The United States and the Philippines are best friends again. China has inadvertently reconciled them. The presidents of the American superpower and its former colony strengthened bilateral ties yesterday during a visit by Ferdinand Marcos jr. to the White House that definitively leaves behind long years of coldness in the relationship; first during the dark years of the cruel and kleptocratic rule of Ferdinand and Imelda Marcos – the parents of Biden's guest – and more recently during the era of closest proximity between Manila and Beijing during the six-year term of the Rodrigo Duterte government (2016-2022).

Manila is an increasingly important piece on the chessboard in the cold war raging in the South China Sea, with Taiwan a focus of tensions.
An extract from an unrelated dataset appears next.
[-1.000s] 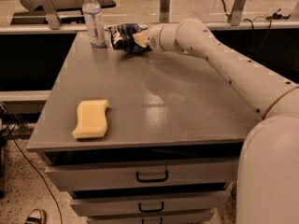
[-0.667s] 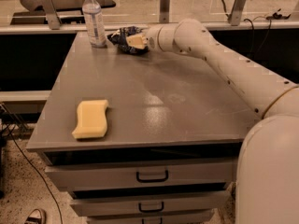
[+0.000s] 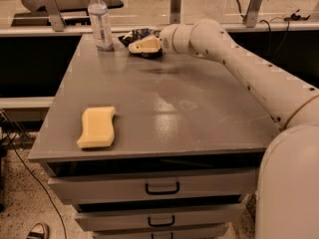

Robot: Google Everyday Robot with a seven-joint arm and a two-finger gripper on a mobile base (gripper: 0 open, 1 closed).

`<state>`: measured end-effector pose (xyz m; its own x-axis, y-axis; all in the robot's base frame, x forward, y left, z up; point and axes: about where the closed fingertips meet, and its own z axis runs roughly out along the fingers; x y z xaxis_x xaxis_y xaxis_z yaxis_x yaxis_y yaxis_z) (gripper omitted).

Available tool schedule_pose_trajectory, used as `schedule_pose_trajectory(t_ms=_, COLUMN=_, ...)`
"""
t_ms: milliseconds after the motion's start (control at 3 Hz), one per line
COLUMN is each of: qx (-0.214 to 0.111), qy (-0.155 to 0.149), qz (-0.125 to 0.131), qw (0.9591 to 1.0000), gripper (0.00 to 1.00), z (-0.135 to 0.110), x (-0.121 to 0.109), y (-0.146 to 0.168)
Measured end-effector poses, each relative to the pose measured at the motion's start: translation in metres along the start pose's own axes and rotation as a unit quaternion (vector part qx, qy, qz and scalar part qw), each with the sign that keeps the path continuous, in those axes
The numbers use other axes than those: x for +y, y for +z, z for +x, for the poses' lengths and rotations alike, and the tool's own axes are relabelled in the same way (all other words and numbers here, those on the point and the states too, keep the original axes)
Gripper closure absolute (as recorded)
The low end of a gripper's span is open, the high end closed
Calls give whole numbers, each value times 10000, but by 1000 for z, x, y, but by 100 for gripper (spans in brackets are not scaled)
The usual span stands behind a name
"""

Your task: Move blue chip bag near blue plastic bottle

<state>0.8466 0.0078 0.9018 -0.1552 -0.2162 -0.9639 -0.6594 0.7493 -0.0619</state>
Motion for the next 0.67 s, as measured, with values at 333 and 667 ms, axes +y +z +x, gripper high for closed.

Four months after agreeing to US access to four Philippine military bases, added in February to the five used long before by the Pentagon under the Enhanced Indo-Pacific Defense Cooperation Pact, Biden pledged yesterday before Marcos to continue rearming the army of his country.

The US president announced the transfer of three C-130 aircraft to the archipelago, adding to “several” Cyclone-class coastal patrol boats already on their way to the Philippines. The US government also plans to increase the number of lookout ships in the near future: a constant priority in waters frequently troubled by Chinese incursions into marine territories that the Philippines and Taiwan consider theirs.

Biden, through his team, reaffirmed his country's commitment to the Mutual Defense treaty, signed with the Philippines in 1951. The pact establishes that both nations support each other if a third party attacks either of them.

US support for the Philippine military far exceeds the increase in material aid from the US power, said White House Homeland Security spokesman John Kirby. The armed forces of the two nations will intensify "joint planning, tactical interoperability and information sharing, and will continue to conduct training with forces from both sides."

Talks between the presidents and their defense teams also included, according to senior Washington officials, the search for new locations in the Philippines where US troops could be stationed.

In his reception to Marcos Jr., Biden seasoned the strengthening of the military alliance with the announcement of various economic cooperation actions, including the upcoming sending of a mission to the Asian country to "improve US investments in the innovation economy of the Philippines, promote its transition of clean energy and the sector of critical minerals”, and shore up “the food security of the population” of the islands.

The US will help its ally in the deployment of 5G technology, in the financing to obtain minerals for electric vehicle components, in the development of “smart” electrical networks and in the improvement of airport and maritime security or the healthcare industry.

This is a full-blown reconciliation clearly driven by US realpolitik at times of heightened tension with China in the Pacific.

"The United States reiterates its strong commitment to the defense of the Philippines, including in the South China Sea, and we will continue to support the country's military modernization," Biden told Marcos in the Oval Office of the White House.

"We are very grateful to the leadership of the President of the Philippines in advancing our alliance," said Kirby, who described as "amazing" the turn that the relationship has taken in the last year, since Marcos Jr. became president last June. .

And it is that so much warmth towards the Philippine president would have been unthinkable a year or a little more ago. The son of the couple that he subjected to his country between 1965 and 1986 was until recently a pariah for a large part of the international community, and is still facing a class action lawsuit related to the non-payment of compensation for human rights violations of the father of he.

But geopolitical urgency, particularly the cold war with China, takes precedence over other considerations. Including some that were held to be sacred.